12.12.09

As redes sociais e os minaretes suiços

1 de Dezembro - O mundo pula e avança. Eu fico. Há alguns anos, estavam os blogs na moda, resolvi fundar um. Eu não sabia exatamente o que era um blog. Quero dizer, conhecia-os mal mas apreciava a capacidade do ‘bicho’ para publicar em cima do acontecimento.
Em Portugal, os blogs eram poucos mas iniciava-se já a ‘febre’. O tempo livre era passado com actualizações dos ‘templates’. A ‘coisa’ queria-se de referência.
A certa altura o entusiasmo passou. É verdade que nunca vivi intensamente o fenômeno. Uma brincadeira é uma brincadeira e precisava do tempo aí dispendido para ler. Regressei aos livros e, claro, à imprensa. A internet é, de certa forma, um parque infantil. Quem deseja viver eternamente num parque infantil?

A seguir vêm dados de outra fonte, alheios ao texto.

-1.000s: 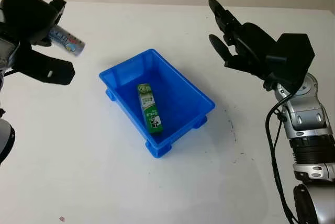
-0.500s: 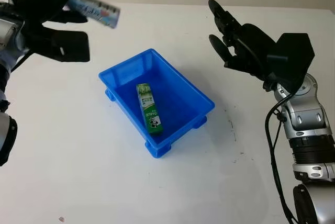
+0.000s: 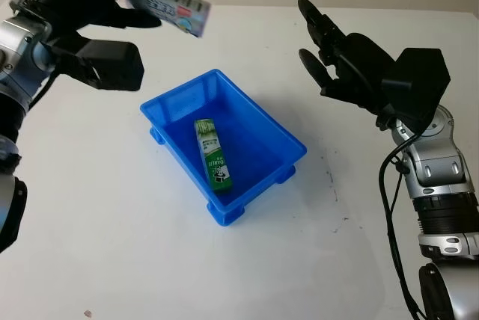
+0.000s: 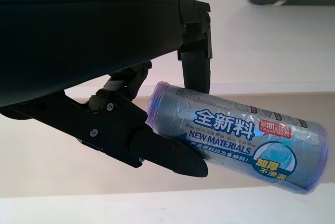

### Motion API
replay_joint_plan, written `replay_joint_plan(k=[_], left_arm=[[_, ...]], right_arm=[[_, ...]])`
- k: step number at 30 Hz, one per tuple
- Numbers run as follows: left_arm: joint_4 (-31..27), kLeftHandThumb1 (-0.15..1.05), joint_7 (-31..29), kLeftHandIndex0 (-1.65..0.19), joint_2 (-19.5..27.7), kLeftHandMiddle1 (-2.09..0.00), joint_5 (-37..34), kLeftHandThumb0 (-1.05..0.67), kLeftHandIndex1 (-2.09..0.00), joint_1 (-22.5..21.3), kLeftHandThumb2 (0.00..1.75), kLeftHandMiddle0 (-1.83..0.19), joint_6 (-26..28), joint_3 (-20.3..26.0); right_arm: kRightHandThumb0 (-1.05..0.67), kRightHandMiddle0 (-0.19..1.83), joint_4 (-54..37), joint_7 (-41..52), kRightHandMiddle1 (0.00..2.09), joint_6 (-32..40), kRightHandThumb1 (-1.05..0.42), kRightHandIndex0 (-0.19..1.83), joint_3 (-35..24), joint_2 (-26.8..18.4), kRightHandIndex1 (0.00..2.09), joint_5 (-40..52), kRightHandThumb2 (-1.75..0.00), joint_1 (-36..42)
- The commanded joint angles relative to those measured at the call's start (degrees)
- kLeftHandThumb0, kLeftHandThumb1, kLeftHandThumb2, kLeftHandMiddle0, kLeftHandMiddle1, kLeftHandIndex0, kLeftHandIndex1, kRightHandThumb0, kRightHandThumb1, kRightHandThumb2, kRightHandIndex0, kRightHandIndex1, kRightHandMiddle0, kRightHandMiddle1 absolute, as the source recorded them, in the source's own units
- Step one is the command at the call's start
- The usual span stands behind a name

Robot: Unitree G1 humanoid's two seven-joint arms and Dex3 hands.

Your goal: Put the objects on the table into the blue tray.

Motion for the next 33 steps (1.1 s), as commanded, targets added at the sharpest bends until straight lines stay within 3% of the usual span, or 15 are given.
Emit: replay_joint_plan(k=[1,5,11,14,24,30,33], left_arm=[[-2.3,1.05,-1.0,-0.2,0.4,-2.09,-1.1,-0.39,-2.07,1.9,0.33,-0.63,-1.9,1.6],[-7.4,1.05,-6.2,-0.33,0.1,-2.09,-4.3,-0.4,-2.09,6.2,0.34,-0.74,-3.7,3.8],[-14.4,1.05,-10.8,-0.31,-0.5,-2.09,-5.4,-0.42,-2.09,11.8,0.33,-0.69,-5.0,5.1],[-17.6,1.05,-12.6,-0.39,-1.4,-2.09,-6.2,-0.43,-2.09,14.8,0.31,-0.72,-6.8,5.2],[-28.1,1.05,-24.6,-0.59,-3.5,-2.09,-11.6,-0.42,-2.09,23.3,0.27,-0.89,-3.9,6.9],[-30.0,1.05,-29.0,-0.59,-4.7,-2.09,-12.7,-0.46,-2.09,25.6,0.31,-0.89,-2.9,6.8],[-30.9,1.05,-31.9,-0.34,-4.8,-2.09,-12.8,-0.53,-2.09,25.9,0.35,-0.64,-1.2,6.6]], right_arm=[[-0.69,-0.19,0.3,0.0,0.04,-0.2,-1.05,-0.19,-0.3,0.0,0.0,0.2,-0.64,-0.7],[-0.69,-0.19,0.6,0.1,0.02,-0.3,-1.05,-0.19,-0.3,0.1,0.0,0.3,-0.64,-1.0],[-0.7,-0.19,1.2,0.0,0.01,-0.7,-1.05,-0.19,-0.2,0.2,0.0,0.2,-0.65,-1.4],[-0.71,-0.19,1.4,-0.1,0.01,-1.0,-1.05,-0.19,-0.2,0.2,0.0,0.0,-0.65,-1.4],[-0.7,-0.19,1.2,-0.2,0.02,-0.7,-1.05,-0.19,-0.3,0.1,0.0,0.1,-0.64,-1.1],[-0.7,-0.19,1.4,-0.4,0.03,-0.8,-1.05,-0.19,-0.2,0.2,0.0,0.1,-0.64,-1.1],[-0.7,-0.19,1.2,-0.4,0.03,-1.1,-1.05,-0.19,-0.2,0.1,0.0,0.0,-0.64,-1.0]])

A resposta correta é: toda a gente. Dez anos depois, olho em volta e estou mais só do que nunca. Percebi isso numa reunião onde todos falavam de mundos que eu ainda não visitei. Facebook. Twitter. Esses são apenas os tradicionais. Depois existem os outros, com nomes impronunciáveis e virtualidades idem.
Parece que toda a gente ‘está’ no Facebook e ‘está’ no Twitter. Atenção ao verbo ‘estar’: fisicamente, os novos internautas podem estar sentados a uma mesa de jantar. E sorriem. E conversam. E parecem gente. Mas, na verdade, eles não ‘estão’ onde nós estamos. Onde eu estou. Eles habitam o espaço virtual, onde desenvolvem amizades virtuais, inimizades virtuais. Sem falar de amores ou traições rigorosamente virtuais. Não sei se existem casamentos, divórcios ou funerais virtuais. É provável.
Mas o pior de tudo é ser questionado. E eu? ‘Estou’ no Facebook? ‘Estou’ no Twitter? Respondo que não ‘estou’em nenhum. Alarme. Alguém comunica aos restantes que está um ser humano sentado à mesa. Olhares de estupefação e náusea. A minha vontade era responder: mas ‘estou’ aqui, em carne e osso. Podem tocar.
Erro meu. Se não ‘estou’ na internet, eu não ‘estou’ em lado algum. Eu simplesmente não existo. Ou existo, sim - mas numa cidade deserta, como o último sobrevivente de uma catástrofe nuclear.
Regresso a casa. Derrotado. Ao computador chegam periodicamente convites de ‘amizade’. Resisto. Não quero ‘amigar’ para depois ‘desamigar’.
Saio para a rua. O bulício das compras de Natal aí está. Sigo os meus autores. Talvez alguém me siga a mim. Nos sonhos, nunca devemos olhar para trás. Eu olho. E vejo. ‘Estou’ ?
4 de Dezembro – De forma irónica diz-se que a Suíça deu duas coisas ao mundo: relógios e Rousseau. Agora deve acrescentar-se à lista a grande surpresa da semana: contra todas as previsões, os suíços resolveram proibir a construção de minaretes islâmicos no seu espaço nacional. Convém lembrar que os minaretes são estruturas arquitectónicas, em forma de torre, que permitem chamar os fiéis para a oração.
Nada mais do que isso. O Partido do Povo da Suíça, a maior organização partidária do país, resolveu convocar um referendo. E o povo rejeitou a "islamização" do seu espaço público. Em certos cantões, e sobretudo com o apoio feminino, a rejeição foi esmagadora.
A atitude dos suíços horrorizou a Europa e alguns acusam-nos os de intolerância extrema. Os suíços têm ódio e medo perante o estrangeiro, dizem, e assim se explica o repúdio da religião islâmica e da sua expressão arquitectónica, uma atitude incompreensível e até irracional quando sabemos que os muçulmanos representam 5% da população suíça e são, na sua maioria, procedentes dos balcãs e da Turquia, e não necessariamente de países árabes extremistas.
Curiosamente, os suíços organizaram-se para impedir a construção de minaretes mas não, por exemplo, a construção de mais igrejas ou sinagogas. Mas existe um segundo pormenor que importa relembrar. Disse no início que a Suíça legou ao mundo relógios e Rousseau. Deixando de parte os relógios, fiquemos com Rousseau. Sobretudo com a sua particular concepção de "democracia direta", tão do agrado da chamada esquerda clássica. Se os estados justos são aqueles onde prevalece a "vontade geral", não se percebe por que motivo a "vontade geral" dos suíços horroriza assim tanto os seus herdeiros.